Posted at 11:07 AM, Jan 07, 2018
and last updated 2018-01-07 13:10:49-05

SALT LAKE CITY — The state appeals court has overturned a ruling against a Juab County company because the Labor Commission sent a notice of violation via FedEx and not U.S. Postal Service.

In a ruling published Saturday night, the Utah Court of Appeals declared that you can’t call it “certified mail” unless you send it through the postal service.

The case centers around a 2016 safety violation citation issued to John Kuhni & Sons, an animal rendering plant near Levan, in central Utah. On Feb. 23, 2016, the Utah Labor Commission sent the citation to Kuhni & Sons via FedEx, the ruling states.

“There is no dispute that FedEx successfully delivered the Citation to Kuhni; indeed, one of Kuhni’s employees signed a receipt acknowledging delivery of the Citation on February 25, 2016, at 11:54 a.m,” Judge Ryan Harris wrote.

The citation had written notices about Kuhni & Sons’ right to appeal within 30 days. The ruling states the company didn’t formally contest the citation until June 6, 2016.

“Kuhni opposed the State’s motion, arguing that the thirty-day clock never started ticking because the State sent the Citation via FedEx rather than by ‘certified mail’ through the United States Postal Service,” Judge Harris wrote.

Kuhni & Sons’ argument went all the way to the Utah Court of Appeals, which sided with the company. Speaking for the three-judge panel in his ruling, Judge Harris acknowledged Kuhni’s argument is a technical one — but they are not wrong, he wrote.

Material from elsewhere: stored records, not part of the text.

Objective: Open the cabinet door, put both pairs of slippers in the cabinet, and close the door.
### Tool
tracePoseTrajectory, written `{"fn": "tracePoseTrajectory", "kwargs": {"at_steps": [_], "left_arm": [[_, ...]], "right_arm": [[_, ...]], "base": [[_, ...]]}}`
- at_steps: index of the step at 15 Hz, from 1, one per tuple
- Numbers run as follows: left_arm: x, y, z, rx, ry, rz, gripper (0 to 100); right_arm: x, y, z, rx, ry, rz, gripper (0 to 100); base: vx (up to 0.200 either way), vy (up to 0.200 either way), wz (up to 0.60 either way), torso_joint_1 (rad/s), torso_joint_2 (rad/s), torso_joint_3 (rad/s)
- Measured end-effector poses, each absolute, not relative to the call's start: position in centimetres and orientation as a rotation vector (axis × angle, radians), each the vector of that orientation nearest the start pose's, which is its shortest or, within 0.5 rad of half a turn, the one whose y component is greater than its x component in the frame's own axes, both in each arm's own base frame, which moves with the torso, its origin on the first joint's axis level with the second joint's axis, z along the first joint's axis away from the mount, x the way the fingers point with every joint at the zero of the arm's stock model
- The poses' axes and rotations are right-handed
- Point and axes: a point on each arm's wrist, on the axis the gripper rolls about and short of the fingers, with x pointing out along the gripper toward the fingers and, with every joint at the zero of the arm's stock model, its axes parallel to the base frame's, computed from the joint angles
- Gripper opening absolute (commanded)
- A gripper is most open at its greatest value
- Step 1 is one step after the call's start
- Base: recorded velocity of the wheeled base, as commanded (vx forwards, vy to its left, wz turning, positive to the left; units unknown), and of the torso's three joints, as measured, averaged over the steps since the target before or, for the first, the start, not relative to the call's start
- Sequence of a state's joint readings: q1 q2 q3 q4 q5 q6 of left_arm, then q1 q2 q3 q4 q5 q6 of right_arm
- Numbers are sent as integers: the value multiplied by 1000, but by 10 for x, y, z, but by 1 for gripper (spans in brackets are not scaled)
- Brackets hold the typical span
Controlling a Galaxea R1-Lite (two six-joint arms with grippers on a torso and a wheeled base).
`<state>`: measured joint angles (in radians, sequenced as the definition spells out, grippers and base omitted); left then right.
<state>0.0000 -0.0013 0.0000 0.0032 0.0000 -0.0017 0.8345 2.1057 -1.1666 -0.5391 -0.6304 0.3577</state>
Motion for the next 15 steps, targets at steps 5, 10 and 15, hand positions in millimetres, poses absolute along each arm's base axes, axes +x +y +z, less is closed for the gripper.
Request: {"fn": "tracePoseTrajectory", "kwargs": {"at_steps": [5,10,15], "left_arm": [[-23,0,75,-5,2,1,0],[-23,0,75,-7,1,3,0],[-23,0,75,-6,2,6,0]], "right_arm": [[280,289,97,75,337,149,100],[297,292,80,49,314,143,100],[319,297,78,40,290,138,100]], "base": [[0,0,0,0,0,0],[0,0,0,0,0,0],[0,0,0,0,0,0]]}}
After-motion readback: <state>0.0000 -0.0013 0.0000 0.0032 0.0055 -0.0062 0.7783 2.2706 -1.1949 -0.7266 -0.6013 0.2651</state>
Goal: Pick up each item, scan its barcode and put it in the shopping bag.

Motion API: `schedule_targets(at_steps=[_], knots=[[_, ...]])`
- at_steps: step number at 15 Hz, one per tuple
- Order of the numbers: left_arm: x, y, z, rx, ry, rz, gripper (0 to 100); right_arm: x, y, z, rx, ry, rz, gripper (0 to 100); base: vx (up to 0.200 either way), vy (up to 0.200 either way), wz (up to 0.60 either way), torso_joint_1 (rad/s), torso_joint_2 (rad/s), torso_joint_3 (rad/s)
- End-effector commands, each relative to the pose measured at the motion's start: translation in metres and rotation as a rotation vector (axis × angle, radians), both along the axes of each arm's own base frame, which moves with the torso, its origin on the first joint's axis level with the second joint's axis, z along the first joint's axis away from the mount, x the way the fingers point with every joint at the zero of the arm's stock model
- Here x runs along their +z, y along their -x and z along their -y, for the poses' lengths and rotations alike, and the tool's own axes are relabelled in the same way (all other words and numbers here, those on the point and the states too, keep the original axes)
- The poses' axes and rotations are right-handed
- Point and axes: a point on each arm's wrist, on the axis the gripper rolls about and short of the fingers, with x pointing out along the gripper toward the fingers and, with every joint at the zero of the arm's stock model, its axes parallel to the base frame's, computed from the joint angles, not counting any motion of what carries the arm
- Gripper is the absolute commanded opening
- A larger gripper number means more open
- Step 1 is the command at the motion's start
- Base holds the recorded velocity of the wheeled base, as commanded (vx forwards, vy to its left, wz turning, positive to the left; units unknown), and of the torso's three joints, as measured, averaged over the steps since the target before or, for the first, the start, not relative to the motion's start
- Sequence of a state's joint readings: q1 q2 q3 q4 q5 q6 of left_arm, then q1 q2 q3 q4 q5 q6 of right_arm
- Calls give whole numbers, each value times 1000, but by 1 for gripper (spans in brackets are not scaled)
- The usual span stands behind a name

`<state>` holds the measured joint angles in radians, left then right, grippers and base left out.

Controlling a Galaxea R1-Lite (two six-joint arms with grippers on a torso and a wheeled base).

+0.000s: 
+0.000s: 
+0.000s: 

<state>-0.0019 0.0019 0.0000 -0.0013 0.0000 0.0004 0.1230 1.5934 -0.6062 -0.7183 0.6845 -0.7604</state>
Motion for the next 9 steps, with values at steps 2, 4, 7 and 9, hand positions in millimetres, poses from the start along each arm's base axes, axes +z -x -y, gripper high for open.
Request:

“Because we are persuaded that the term ‘certified mail,’ as used in the relevant statute, encompasses only items sent via certified mail through the United States Postal Service, we hold that the State did not properly serve Kuhni when it sent the Citation to Kuhni via FedEx,” the ruling states.

The Utah Court of Appeals sent the case back to the Utah Labor Commission’s Appeals Board for consideration.